__Problem__
Look through the data below and extract, unchanged, the lines from the one that contains "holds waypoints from" to the one that contains "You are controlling", both included.

__Data below__
^^^^^^^^^^^^^^^^

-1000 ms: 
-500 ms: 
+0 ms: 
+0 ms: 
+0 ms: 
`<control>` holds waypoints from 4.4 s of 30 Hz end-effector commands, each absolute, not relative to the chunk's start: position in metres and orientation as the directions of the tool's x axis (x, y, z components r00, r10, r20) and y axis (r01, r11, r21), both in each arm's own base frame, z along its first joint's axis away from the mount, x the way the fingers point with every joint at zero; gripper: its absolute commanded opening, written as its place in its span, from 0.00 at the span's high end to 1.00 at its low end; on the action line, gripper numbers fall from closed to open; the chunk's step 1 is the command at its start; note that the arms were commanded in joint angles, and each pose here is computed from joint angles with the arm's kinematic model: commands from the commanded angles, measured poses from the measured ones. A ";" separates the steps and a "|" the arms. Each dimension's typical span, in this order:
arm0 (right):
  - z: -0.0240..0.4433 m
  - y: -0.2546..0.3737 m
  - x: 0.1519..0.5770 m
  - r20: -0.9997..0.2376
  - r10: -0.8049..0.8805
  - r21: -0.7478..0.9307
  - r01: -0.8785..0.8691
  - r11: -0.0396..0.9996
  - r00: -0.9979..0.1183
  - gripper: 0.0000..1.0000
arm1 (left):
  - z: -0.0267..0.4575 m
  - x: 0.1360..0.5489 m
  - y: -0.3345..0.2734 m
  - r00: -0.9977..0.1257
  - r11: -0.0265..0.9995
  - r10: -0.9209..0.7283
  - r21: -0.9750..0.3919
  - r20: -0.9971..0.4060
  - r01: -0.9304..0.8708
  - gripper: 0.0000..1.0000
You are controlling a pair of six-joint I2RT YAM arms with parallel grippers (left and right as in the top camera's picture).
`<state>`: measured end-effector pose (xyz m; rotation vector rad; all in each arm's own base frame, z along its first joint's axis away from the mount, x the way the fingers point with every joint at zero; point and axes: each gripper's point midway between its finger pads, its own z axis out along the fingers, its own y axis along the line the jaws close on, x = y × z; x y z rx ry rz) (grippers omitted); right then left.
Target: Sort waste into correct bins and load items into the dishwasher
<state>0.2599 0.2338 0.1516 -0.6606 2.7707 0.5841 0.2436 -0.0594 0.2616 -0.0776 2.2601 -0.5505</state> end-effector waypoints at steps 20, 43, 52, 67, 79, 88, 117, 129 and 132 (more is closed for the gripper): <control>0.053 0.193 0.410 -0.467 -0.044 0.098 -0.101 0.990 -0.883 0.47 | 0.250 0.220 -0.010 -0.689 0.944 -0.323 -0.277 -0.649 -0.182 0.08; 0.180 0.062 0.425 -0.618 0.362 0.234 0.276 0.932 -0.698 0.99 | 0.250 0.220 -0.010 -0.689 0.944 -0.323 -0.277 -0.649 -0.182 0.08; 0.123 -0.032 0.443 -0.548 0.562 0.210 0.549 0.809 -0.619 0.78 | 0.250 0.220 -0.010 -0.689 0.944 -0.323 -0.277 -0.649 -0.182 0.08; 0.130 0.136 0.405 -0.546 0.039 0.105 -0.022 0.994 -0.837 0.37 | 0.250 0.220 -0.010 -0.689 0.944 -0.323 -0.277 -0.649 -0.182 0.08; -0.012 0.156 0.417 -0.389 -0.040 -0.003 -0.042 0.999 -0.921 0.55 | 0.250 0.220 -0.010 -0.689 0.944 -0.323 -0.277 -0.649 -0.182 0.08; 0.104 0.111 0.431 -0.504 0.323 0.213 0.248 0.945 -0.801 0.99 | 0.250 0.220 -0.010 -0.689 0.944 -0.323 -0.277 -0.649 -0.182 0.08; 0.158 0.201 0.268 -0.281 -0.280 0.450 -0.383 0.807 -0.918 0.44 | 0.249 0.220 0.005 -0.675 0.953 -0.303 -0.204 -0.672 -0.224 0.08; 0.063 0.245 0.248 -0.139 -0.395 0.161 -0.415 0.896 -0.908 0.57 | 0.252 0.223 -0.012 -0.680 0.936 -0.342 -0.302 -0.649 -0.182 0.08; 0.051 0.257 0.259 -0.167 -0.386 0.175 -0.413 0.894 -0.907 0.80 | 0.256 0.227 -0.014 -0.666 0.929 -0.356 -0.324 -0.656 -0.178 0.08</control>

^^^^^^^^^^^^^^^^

__Answer for this exercise__
`<control>` holds waypoints from 4.4 s of 30 Hz end-effector commands, each absolute, not relative to the chunk's start: position in metres and orientation as the directions of the tool's x axis (x, y, z components r00, r10, r20) and y axis (r01, r11, r21), both in each arm's own base frame, z along its first joint's axis away from the mount, x the way the fingers point with every joint at zero; gripper: its absolute commanded opening, written as its place in its span, from 0.00 at the span's high end to 1.00 at its low end; on the action line, gripper numbers fall from closed to open; the chunk's step 1 is the command at its start; note that the arms were commanded in joint angles, and each pose here is computed from joint angles with the arm's kinematic model: commands from the commanded angles, measured poses from the measured ones. A ";" separates the steps and a "|" the arms. Each dimension's typical span, in this order:
arm0 (right):
  - z: -0.0240..0.4433 m
  - y: -0.2546..0.3737 m
  - x: 0.1519..0.5770 m
  - r20: -0.9997..0.2376
  - r10: -0.8049..0.8805
  - r21: -0.7478..0.9307
  - r01: -0.8785..0.8691
  - r11: -0.0396..0.9996
  - r00: -0.9979..0.1183
  - gripper: 0.0000..1.0000
arm1 (left):
  - z: -0.0267..0.4575 m
  - x: 0.1360..0.5489 m
  - y: -0.3345..0.2734 m
  - r00: -0.9977..0.1257
  - r11: -0.0265..0.9995
  - r10: -0.9209..0.7283
  - r21: -0.9750..0.3919
  - r20: -0.9971..0.4060
  - r01: -0.9304..0.8708
  - gripper: 0.0000..1.0000
You are controlling a pair of six-joint I2RT YAM arms with parallel grippers (left and right as in the top camera's picture).

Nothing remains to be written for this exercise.